Cryptage WEP – Comment fonctionne-t-il ?

Quelques lignes pour décrire le fonctionnement d’un cryptage de type wep …
Le WEP (Wired Equivalent Privacy (lol)) repose sur un cryptage simple de type XOR (ou exclusif) entre la chaîne initiale et une clef de même longueur. La dite clef est obtenue par un algorithme RC4 initialisé à partir d’une clef partagée et un IV (Initialization Vector) aléatoire ou tout au moins dynamique.

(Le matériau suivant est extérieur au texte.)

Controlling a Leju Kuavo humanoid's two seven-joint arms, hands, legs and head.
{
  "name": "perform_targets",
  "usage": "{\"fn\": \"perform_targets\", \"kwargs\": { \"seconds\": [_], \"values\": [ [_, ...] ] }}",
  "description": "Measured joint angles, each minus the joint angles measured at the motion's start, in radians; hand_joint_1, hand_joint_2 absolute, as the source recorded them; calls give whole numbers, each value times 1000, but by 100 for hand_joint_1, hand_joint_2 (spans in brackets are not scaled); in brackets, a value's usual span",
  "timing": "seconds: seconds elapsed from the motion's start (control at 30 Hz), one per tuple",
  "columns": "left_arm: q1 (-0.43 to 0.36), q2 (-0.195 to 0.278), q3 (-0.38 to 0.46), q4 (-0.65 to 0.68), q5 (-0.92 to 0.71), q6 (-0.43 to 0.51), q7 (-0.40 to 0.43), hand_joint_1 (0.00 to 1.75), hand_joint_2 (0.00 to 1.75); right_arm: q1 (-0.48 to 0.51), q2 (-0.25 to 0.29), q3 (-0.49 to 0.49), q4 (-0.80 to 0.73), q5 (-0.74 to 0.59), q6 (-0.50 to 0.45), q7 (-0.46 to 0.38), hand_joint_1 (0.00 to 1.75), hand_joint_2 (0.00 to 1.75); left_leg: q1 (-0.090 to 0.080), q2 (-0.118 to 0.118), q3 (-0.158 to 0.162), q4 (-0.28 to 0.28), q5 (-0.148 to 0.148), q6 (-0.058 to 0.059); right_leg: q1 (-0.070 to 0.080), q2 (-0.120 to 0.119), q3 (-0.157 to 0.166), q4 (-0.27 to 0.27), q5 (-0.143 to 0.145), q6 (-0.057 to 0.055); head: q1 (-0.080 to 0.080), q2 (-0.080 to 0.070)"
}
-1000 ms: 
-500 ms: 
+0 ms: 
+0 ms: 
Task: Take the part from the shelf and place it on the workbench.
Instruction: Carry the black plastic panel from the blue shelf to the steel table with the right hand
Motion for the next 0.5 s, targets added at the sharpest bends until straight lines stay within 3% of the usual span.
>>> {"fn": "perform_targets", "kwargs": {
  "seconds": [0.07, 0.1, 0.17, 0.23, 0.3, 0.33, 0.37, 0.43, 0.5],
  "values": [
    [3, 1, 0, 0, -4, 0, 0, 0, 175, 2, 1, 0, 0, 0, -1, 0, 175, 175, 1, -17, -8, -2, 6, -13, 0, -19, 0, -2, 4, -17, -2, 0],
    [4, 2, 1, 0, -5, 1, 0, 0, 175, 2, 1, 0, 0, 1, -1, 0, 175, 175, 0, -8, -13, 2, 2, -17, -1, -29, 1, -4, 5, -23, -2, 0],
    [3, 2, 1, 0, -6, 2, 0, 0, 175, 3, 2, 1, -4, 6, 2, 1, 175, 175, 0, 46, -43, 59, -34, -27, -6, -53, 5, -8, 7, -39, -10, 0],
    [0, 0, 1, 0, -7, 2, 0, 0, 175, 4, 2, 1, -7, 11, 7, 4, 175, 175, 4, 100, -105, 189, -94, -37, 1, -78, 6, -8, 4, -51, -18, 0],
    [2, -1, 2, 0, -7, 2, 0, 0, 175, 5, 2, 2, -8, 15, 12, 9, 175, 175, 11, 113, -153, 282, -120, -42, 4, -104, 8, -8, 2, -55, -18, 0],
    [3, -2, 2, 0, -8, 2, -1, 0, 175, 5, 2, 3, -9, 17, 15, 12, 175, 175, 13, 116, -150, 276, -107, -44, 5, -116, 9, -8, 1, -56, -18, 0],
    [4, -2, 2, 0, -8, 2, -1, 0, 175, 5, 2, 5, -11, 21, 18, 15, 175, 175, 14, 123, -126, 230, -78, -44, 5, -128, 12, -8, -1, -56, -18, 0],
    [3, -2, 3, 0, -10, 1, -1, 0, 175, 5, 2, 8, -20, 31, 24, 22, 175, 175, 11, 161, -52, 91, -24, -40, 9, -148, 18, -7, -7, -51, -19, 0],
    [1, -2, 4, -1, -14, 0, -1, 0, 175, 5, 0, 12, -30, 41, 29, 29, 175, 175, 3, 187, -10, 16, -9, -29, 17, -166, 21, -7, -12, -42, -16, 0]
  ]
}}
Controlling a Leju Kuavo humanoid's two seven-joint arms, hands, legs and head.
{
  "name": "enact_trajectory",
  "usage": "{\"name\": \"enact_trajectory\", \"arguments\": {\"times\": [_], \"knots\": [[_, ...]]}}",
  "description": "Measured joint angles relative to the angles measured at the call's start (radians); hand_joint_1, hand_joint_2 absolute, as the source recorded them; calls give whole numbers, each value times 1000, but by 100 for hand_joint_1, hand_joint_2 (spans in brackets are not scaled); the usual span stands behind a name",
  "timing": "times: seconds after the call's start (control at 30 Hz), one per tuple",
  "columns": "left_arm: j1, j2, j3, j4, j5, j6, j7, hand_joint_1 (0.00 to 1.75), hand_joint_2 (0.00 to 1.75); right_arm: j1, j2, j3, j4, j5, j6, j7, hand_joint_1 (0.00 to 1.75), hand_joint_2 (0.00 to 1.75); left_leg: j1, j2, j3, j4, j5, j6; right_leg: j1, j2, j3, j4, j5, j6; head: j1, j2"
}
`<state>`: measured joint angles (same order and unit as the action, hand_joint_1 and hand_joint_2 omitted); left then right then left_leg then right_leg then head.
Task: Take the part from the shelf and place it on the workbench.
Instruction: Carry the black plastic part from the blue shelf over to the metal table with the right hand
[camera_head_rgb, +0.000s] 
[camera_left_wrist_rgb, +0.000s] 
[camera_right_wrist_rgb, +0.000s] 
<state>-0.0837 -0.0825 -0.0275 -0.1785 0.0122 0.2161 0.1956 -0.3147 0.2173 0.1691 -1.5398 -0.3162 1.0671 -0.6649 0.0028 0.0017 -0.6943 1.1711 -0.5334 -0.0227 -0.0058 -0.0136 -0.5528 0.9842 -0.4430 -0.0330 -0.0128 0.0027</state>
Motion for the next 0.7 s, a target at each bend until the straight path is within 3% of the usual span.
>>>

Le cryptage se fait de la façons suivante :
– L’emetteur choisit un IV de 24 bits qu’il concatène à la clef partagée. De cette façon nous obtenons 2^24 clefs différentes à partir d’une clef partagée statique, elle même de 104 bits (pour un total de 128 bits).
– Le RC4 est initialisé avec cette clef : le but du RC4 est de remplir un tableau de 256 octets avec cette clef, puis de piocher dans ce tableau des valeurs tout en les modifiant au fur et à mesure. Cette methode permet à partir d’un clef d’obtenir une suite unique et pseudo aléatoire de valeurs à sa sortie.
– La sortie du RC4 est ensuite utilisée pour crypter la chaîne à envoyer. Le RC4 genère un flow de bits (ou octets) infini, il est donc tout à fait adapté au cryptage de données de longueur variable comme des trames réseaux.
– La trame est émise vers le destinataire en incluant l’IV de sorte que le destinaitre soit capable de recréer la même suite RC4 pour décrypter le message.
– Le recepteur est donc à même de générer une clef de (dé)cryptage identique à l’emeteur, issue de RC4, il ne lui reste plus qu’à appliquer la même fonction que pour le cryptage puisque (N XOR K) XOR K = N avec N le message initial.

Voila comment celà se passe, comment celà est-il attaqué alors ?
– Tout d’abord, avec une seule clef partagée, il y a 16M de clefs générées, ce qui signifie que la véritable clef de cryptage issue du RC4 change régulièrement, pour ainsi dire à chaque trame ce qui complique la donne.
– Pour attaquer ce type de cryptage, il faut donc tout d’abord s’attaquer à la véritable clef de crytage issue de RC4 et l’identifier ; en identifier un maximum. Pour se faire il est nécessaire de connaitre des données claires et cryptées, récupérer la clef est alors simple, il suffit d’appliquer : (N XOR K) XOR N = K. Cette opération est possible sur certaines trames récurentes dont l’entete est connue des ARP par exemple, ce qui permet de connaitre les premiers octets de la suite.
– Une fois que l’on a collecté de multiples entêtes de clefs issues de RC4 avec leur partie IV associée, il reste à trouver quelles sont les clefs sources ayant le plus probablement conduit à cette génération et ainsi déterminer la clef partagée initiale.
– Cette approche est statistique puisque plusieurs clefs peuvent conduire au même début de suite issu de RC4 (et nous ne connaissons que le début !) Ainsi nous ne pouvons calculer que des suppositions sur le contenu initial du tableau RC4 et eliminer des solutions impossibles.
– De fait pour optimiser la recherche, il est nécessaire, soit d’avoir un maximum de trames et d’IV (de 500.000 à 3 M en général), soit d’avoir des suites plus longues issues du RC4.